Dalla pubblicazione sulla Gazzetta Ufficiale del D.L. n. 34/2020 (c.d. Decreto Rilancio) sono migliaia le domande che i cittadini si fanno. La maggior parte delle quali riguardano le detrazioni fiscali del 110% (c.d. superbonus) che è ormai diventato il centro di gravità permanente su cui ruotano praticamente tutti gli interessati al mondo dell’edilizia: contribuenti che vogliono ristrutturare, professionisti che devono occuparsi della fase progettuale, consulenti che devono verificare la conformità della documentazione, imprese che devono eseguire i lavori e banche che devono prevedere prodotti per la cessione del credito.
La domanda alla quale bisogna rispondere prima di decidere è se risulta più conveniente usare direttamente la detrazione o cederla?
Innanzitutto va considerata l’aspettativa su ciò che può succedere nei dieci anni che seguono la ristrutturazione:
Quando la casa viene venduta, la detrazione passa all’acquirente, salvo altri accordi; se il beneficiario muore, la detrazione si trasferisce agli eredi, ma devono mantenere la l’uso diretto dell’immobile; se il beneficiario passa al regime forfettario o subentrano altre detrazioni e/o perché il reddito si abbassa o si azzera, la norma consente di cedere il credito d’imposta – per le spese sostenute nel 2020 e 2021, anche in annualità successive.
Chi usa direttamente la detrazione ne sfrutta tutto il valore nell’arco di tempo medio-lungo.
Chi cede il credito d’imposta, monetizza subito, ma ci perde qualcosa. Chi non ha un’Irpef abbastanza capiente deve tener conto che il superbonus si recupera in cinque anni. Per cui la cessione diventa una soluzione obbligata. Per i bonus “minori” conviene fare un’attenta valutazione con il commercialista.
Ecco un esempio di detrazione del 50% … se si sono spesi 44.000 euro per ristrutturare un appartamento, si ha diritto a 22.000 di detrazione (50%), da dividere in dieci rate da 2.200 euro l’una a partire dal modello Redditi o 730 del 2021. Con un’inflazione all’1% annuo, alla fine del 2030 i 22.000 euro via via recuperati dal contribuente diventano 20.825 in termini reali; con un’inflazione al 2% (oggi assai improbabile) scenderebbero a 19.719 euro.
Cedendo, invece, il credito d’imposta a una banca, alle Poste o a un’assicurazione, si può ricevere circa 17.600 euro (80% del valore).
I vantaggi per gli intermediari finanziari sono diversi: l’apertura di un conto corrente, la possibilità di proporre l’acquisto di prodotti finanziari o polizze assicurative, ecc…
Nel confronto tra utilizzo diretto e cessione si può inserire anche la variabile del prestito ponte.
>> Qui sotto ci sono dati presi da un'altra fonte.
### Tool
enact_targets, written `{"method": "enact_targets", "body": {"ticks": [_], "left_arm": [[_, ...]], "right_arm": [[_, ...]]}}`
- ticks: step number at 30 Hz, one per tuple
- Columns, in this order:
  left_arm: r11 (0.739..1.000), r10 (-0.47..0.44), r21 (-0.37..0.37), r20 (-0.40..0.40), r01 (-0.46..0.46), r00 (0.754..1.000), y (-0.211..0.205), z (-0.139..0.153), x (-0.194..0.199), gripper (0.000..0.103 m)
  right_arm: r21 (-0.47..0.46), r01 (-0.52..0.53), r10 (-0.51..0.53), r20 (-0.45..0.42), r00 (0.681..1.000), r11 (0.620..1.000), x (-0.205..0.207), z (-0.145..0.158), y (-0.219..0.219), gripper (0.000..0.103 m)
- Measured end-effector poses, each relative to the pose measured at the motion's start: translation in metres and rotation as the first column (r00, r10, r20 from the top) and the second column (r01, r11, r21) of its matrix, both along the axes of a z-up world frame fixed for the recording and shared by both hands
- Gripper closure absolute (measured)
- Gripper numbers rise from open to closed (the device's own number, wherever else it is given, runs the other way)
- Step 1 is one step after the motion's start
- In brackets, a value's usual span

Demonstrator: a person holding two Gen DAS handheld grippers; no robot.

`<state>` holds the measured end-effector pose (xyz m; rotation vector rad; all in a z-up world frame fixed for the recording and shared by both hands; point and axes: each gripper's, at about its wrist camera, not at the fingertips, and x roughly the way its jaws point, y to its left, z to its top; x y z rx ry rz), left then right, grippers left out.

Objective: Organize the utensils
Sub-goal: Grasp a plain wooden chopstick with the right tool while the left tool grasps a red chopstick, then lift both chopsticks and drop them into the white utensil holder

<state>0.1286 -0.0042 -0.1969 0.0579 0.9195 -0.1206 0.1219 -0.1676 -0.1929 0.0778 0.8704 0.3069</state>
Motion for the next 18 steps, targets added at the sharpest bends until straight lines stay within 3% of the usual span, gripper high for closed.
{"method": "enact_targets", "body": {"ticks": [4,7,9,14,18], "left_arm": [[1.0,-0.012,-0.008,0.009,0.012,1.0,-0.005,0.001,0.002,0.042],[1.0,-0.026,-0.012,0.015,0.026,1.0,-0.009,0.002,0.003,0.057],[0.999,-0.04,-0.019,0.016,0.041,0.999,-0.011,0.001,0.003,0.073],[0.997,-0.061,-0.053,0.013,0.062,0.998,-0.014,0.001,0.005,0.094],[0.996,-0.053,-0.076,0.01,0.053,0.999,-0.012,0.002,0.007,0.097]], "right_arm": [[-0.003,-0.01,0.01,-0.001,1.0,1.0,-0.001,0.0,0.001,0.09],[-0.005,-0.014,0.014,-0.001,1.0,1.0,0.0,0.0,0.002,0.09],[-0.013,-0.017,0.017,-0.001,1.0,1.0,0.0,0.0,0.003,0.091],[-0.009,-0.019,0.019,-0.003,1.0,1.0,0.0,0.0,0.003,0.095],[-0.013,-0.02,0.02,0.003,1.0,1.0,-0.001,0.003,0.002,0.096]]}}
Chi non intende pagare interamente i lavori di tasca propria, può valutare di farsi anticipare dalla banca il corrispettivo per la cessione del credito d’imposta. Se la pratica va a buon fine, va messo in conto un costo del finanziamento per famiglie e condomini nell’ordine del 2,5-3% (Taeg) su base annua.
Chiedere un finanziamento è una possibilità interessante per chi sta acquistando una casa da ristrutturare ed ha acceso un mutuo per l’acquisto dell’immobile. Il costo per la ristrutturazione può essere coperto con la cessione del credito d’imposta.